- Born: October 30, 1930 Jalandhar, British India
- Died: October 2, 2017 (aged 86) Karachi, Pakistan
- Resting place: Phase IV Qabristan, Karachi
- Education: Government Islamia Science College, Karachi Saint Martin's School of Art
- Known for: Painting

= Tassaduq Sohail =

Pakistani painter, short story writer (1930-2017)

Tassaduq Sohail (30 October 1930 2 October 2017) was a Pakistani painter and short story writer. Primarily known for his paintings, his first artwork appeared in an exhibition of Royal Academy of Arts in London around 1978; later his work appeared at Bonhams's international art exhibition in 2007 which helped him to be recognized as a prominent artist.
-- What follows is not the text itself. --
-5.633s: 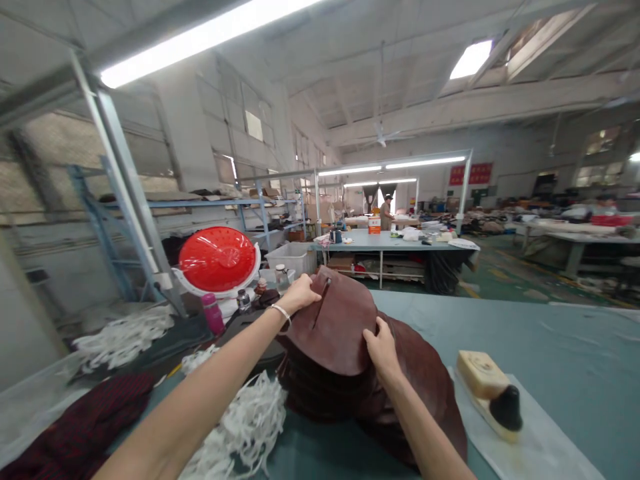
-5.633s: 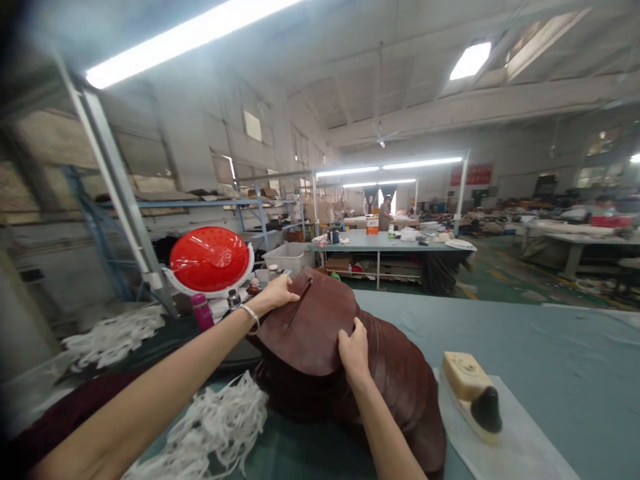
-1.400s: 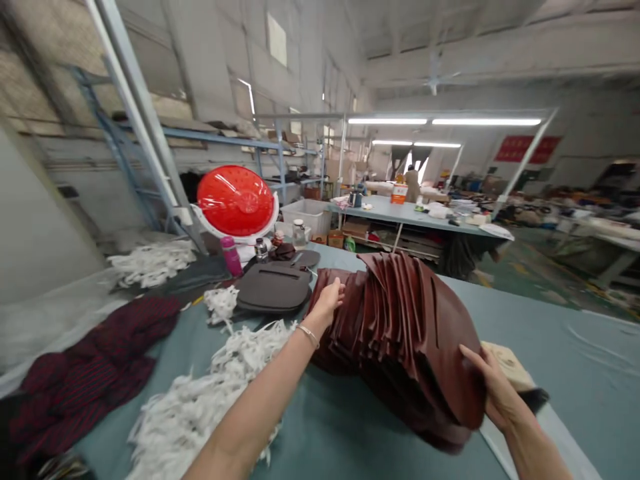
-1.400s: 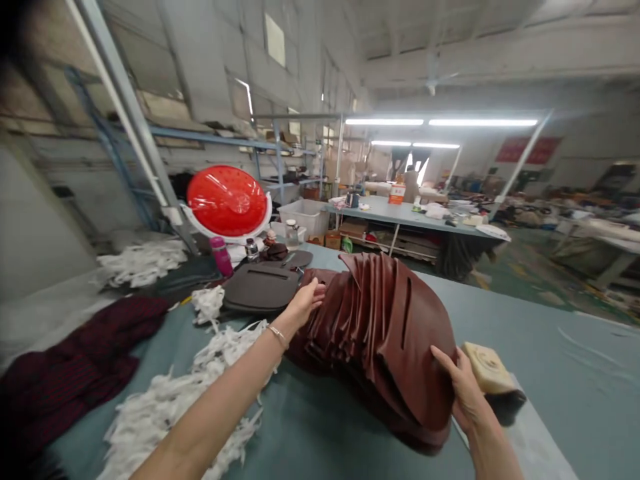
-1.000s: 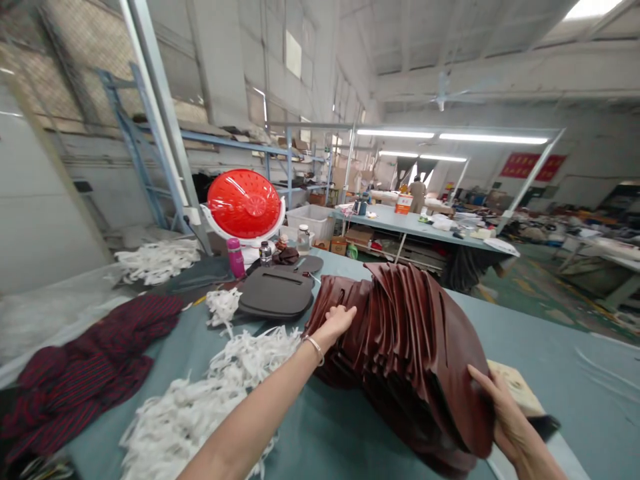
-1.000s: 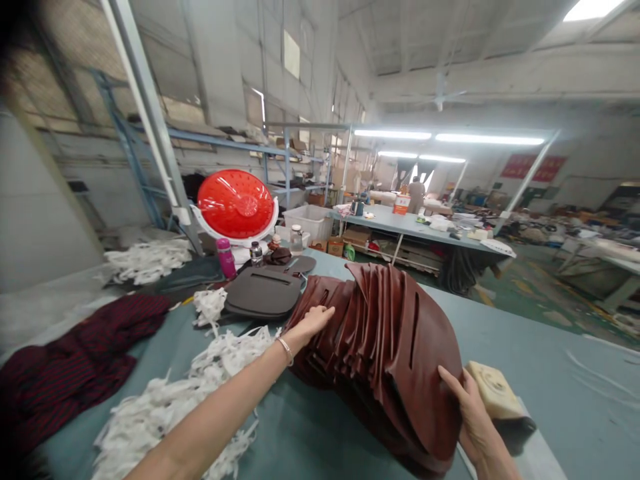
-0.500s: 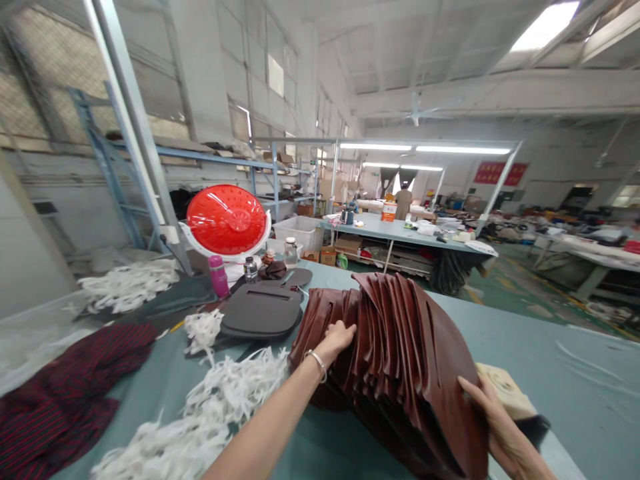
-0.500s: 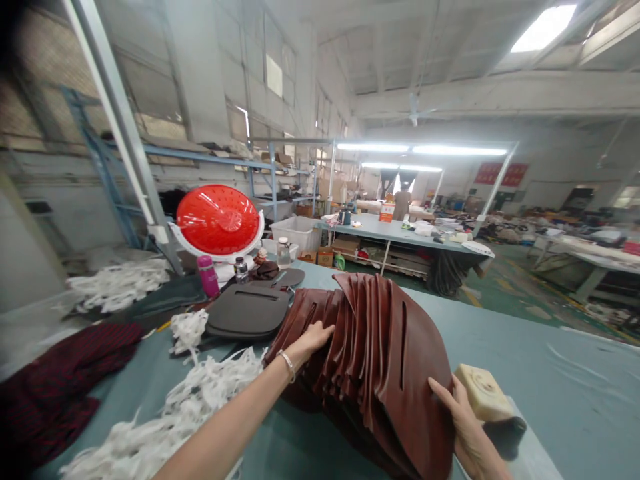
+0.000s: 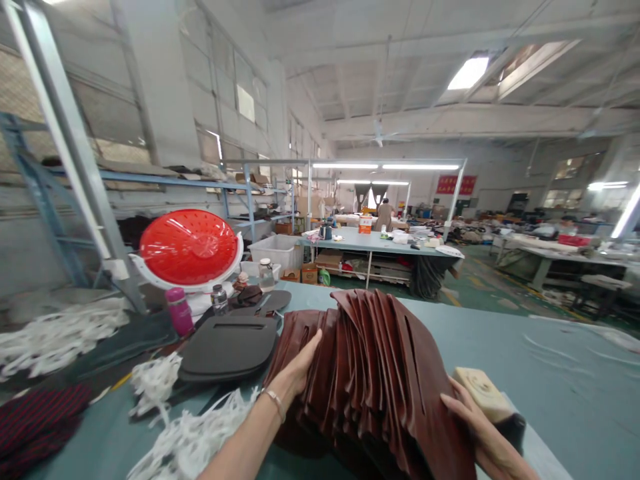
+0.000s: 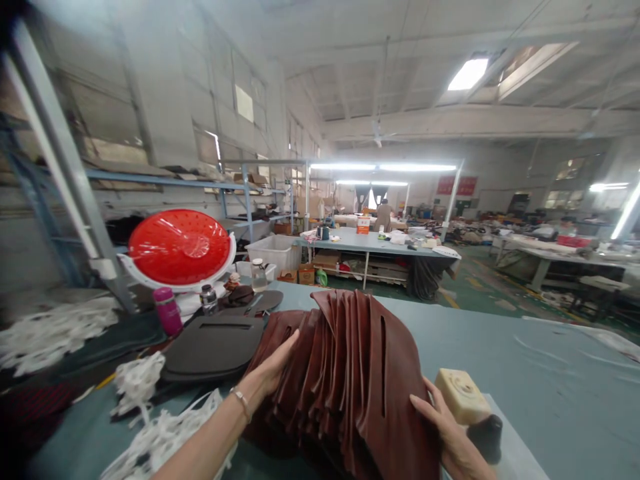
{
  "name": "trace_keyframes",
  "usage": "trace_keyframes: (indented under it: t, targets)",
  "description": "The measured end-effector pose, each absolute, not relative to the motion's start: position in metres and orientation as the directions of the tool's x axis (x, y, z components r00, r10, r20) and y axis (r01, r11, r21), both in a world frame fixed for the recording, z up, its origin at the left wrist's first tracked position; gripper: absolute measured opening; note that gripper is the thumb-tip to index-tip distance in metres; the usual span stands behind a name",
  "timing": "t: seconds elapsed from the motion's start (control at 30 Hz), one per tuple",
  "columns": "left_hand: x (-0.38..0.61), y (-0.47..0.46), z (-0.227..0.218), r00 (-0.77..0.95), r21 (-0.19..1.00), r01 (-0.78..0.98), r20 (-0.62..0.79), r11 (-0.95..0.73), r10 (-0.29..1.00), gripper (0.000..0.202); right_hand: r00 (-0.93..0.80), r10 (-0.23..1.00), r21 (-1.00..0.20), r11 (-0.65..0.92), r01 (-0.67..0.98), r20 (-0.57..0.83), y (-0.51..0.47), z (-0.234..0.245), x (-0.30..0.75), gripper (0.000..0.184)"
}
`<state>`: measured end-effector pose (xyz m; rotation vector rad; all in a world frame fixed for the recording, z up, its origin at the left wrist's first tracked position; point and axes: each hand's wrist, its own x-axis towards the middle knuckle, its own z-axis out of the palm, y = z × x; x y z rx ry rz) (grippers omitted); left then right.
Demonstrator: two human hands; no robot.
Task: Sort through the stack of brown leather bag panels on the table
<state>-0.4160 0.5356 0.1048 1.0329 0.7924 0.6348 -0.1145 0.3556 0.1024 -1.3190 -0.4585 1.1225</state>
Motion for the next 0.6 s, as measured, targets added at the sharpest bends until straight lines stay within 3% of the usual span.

He produced most of work about animals and portrayed them as superior creatures besides portraying dogs and birds moving out in the early morning. He also depicted social condemnation and non-conformance. Some of his artwork depicted "women with their eyes tell stories of their fears and desires".

== Biography ==
He was born in Jalandhar, British India in 1930. Following the partition of the Indian subcontinent, he later migrated to Pakistan, Karachi along with his family in 1952. He did his schooling at the Government Islamia Science College, Karachi where one of his teachers dubbed him a "raconteur".

In 1961, he went to London where he started his professional career as an artist after taking part in evening classes at Saint Martin's School of Art. Prior to his involvement with paintings in London, he established an Urdu literary circle where he became known as "qissa-go" (storyteller) for his short story writings and tale-narrating.

In 2018, the Cultural Department of the government of Sindh opened an art gallery, Tassaduq Sohail Gallery in the National Museum of Pakistan aimed at displaying one hundred artwork of Sohail.

== Death ==
He was suffering from prolonged illness and was subsequently admitted to the Shifa International Hospital in Islamabad. He was later shifted to Dr. Ruth K. M. Pfau Civil Hospital Karachi for further medical treatment where he fell unconscious. The doctors reportedly couldn't collect his medical history as none of his family members were present at the hospital. On 2 October 2017, he died in the hospital.